Task statement:
Nothing but an exact copy of the listing should be given.

Supplied data:

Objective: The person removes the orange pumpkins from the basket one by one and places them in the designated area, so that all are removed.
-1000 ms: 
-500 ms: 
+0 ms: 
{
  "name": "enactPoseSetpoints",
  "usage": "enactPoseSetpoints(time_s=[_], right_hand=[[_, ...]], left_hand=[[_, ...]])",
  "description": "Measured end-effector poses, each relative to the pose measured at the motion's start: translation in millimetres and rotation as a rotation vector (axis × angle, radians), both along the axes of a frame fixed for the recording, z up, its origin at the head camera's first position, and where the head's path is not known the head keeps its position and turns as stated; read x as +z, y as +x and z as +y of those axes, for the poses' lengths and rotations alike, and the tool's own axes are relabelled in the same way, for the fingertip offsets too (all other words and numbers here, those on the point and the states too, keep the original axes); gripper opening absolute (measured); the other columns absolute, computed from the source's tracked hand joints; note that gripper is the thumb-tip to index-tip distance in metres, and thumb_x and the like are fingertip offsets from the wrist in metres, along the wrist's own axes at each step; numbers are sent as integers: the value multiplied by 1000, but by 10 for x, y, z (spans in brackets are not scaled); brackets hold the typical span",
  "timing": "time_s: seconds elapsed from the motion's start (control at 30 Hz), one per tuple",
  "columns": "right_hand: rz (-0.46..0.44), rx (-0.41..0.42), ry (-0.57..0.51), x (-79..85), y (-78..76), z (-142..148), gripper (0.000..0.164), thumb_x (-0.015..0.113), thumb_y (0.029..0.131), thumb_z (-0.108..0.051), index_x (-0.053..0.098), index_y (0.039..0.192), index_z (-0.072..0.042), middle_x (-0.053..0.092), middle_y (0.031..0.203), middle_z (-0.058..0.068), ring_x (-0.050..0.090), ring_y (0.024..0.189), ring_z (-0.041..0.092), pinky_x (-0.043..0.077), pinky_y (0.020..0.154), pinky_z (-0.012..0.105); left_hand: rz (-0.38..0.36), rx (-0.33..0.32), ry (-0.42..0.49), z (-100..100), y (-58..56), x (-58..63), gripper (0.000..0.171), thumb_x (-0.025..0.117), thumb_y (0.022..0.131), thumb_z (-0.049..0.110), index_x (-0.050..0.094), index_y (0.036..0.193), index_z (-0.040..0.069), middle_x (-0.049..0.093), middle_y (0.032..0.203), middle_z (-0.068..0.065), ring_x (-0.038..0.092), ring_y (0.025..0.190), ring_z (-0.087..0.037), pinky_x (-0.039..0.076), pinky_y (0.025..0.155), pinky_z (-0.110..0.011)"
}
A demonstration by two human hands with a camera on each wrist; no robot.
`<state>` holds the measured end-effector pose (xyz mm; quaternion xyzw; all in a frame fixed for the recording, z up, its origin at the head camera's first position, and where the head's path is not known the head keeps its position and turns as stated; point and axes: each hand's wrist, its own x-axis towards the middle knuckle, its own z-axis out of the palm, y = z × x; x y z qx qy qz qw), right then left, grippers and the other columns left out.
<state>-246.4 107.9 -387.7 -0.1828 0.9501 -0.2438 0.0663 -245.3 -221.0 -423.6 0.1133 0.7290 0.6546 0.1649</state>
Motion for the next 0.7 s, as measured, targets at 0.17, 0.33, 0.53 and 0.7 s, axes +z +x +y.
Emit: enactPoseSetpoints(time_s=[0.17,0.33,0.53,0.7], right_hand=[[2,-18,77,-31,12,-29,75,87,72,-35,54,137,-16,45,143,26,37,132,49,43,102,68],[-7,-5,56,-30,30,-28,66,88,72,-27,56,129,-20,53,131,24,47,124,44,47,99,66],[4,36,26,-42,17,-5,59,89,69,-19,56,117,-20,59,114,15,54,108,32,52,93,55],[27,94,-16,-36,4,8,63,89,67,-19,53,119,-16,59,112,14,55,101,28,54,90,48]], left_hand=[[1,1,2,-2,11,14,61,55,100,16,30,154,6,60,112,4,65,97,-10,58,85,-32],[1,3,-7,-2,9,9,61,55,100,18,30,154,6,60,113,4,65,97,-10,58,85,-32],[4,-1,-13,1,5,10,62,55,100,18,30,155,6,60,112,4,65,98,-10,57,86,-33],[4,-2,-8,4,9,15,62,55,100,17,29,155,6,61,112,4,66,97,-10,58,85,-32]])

Result for this task:
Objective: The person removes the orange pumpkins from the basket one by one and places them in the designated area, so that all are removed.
-1000 ms: 
-500 ms: 
+0 ms: 
{
  "name": "enactPoseSetpoints",
  "usage": "enactPoseSetpoints(time_s=[_], right_hand=[[_, ...]], left_hand=[[_, ...]])",
  "description": "Measured end-effector poses, each relative to the pose measured at the motion's start: translation in millimetres and rotation as a rotation vector (axis × angle, radians), both along the axes of a frame fixed for the recording, z up, its origin at the head camera's first position, and where the head's path is not known the head keeps its position and turns as stated; read x as +z, y as +x and z as +y of those axes, for the poses' lengths and rotations alike, and the tool's own axes are relabelled in the same way, for the fingertip offsets too (all other words and numbers here, those on the point and the states too, keep the original axes); gripper opening absolute (measured); the other columns absolute, computed from the source's tracked hand joints; note that gripper is the thumb-tip to index-tip distance in metres, and thumb_x and the like are fingertip offsets from the wrist in metres, along the wrist's own axes at each step; numbers are sent as integers: the value multiplied by 1000, but by 10 for x, y, z (spans in brackets are not scaled); brackets hold the typical span",
  "timing": "time_s: seconds elapsed from the motion's start (control at 30 Hz), one per tuple",
  "columns": "right_hand: rz (-0.46..0.44), rx (-0.41..0.42), ry (-0.57..0.51), x (-79..85), y (-78..76), z (-142..148), gripper (0.000..0.164), thumb_x (-0.015..0.113), thumb_y (0.029..0.131), thumb_z (-0.108..0.051), index_x (-0.053..0.098), index_y (0.039..0.192), index_z (-0.072..0.042), middle_x (-0.053..0.092), middle_y (0.031..0.203), middle_z (-0.058..0.068), ring_x (-0.050..0.090), ring_y (0.024..0.189), ring_z (-0.041..0.092), pinky_x (-0.043..0.077), pinky_y (0.020..0.154), pinky_z (-0.012..0.105); left_hand: rz (-0.38..0.36), rx (-0.33..0.32), ry (-0.42..0.49), z (-100..100), y (-58..56), x (-58..63), gripper (0.000..0.171), thumb_x (-0.025..0.117), thumb_y (0.022..0.131), thumb_z (-0.049..0.110), index_x (-0.050..0.094), index_y (0.036..0.193), index_z (-0.040..0.069), middle_x (-0.049..0.093), middle_y (0.032..0.203), middle_z (-0.068..0.065), ring_x (-0.038..0.092), ring_y (0.025..0.190), ring_z (-0.087..0.037), pinky_x (-0.039..0.076), pinky_y (0.025..0.155), pinky_z (-0.110..0.011)"
}
A demonstration by two human hands with a camera on each wrist; no robot.
`<state>` holds the measured end-effector pose (xyz mm; quaternion xyzw; all in a frame fixed for the recording, z up, its origin at the head camera's first position, and where the head's path is not known the head keeps its position and turns as stated; point and axes: each hand's wrist, its own x-axis towards the middle knuckle, its own z-axis out of the palm, y = z × x; x y z qx qy qz qw), right then left, grippers and the other columns left out.
<state>-246.4 107.9 -387.7 -0.1828 0.9501 -0.2438 0.0663 -245.3 -221.0 -423.6 0.1133 0.7290 0.6546 0.1649</state>
Motion for the next 0.7 s, as measured, targets at 0.17, 0.33, 0.53 and 0.7 s, axes +z +x +y.
Emit: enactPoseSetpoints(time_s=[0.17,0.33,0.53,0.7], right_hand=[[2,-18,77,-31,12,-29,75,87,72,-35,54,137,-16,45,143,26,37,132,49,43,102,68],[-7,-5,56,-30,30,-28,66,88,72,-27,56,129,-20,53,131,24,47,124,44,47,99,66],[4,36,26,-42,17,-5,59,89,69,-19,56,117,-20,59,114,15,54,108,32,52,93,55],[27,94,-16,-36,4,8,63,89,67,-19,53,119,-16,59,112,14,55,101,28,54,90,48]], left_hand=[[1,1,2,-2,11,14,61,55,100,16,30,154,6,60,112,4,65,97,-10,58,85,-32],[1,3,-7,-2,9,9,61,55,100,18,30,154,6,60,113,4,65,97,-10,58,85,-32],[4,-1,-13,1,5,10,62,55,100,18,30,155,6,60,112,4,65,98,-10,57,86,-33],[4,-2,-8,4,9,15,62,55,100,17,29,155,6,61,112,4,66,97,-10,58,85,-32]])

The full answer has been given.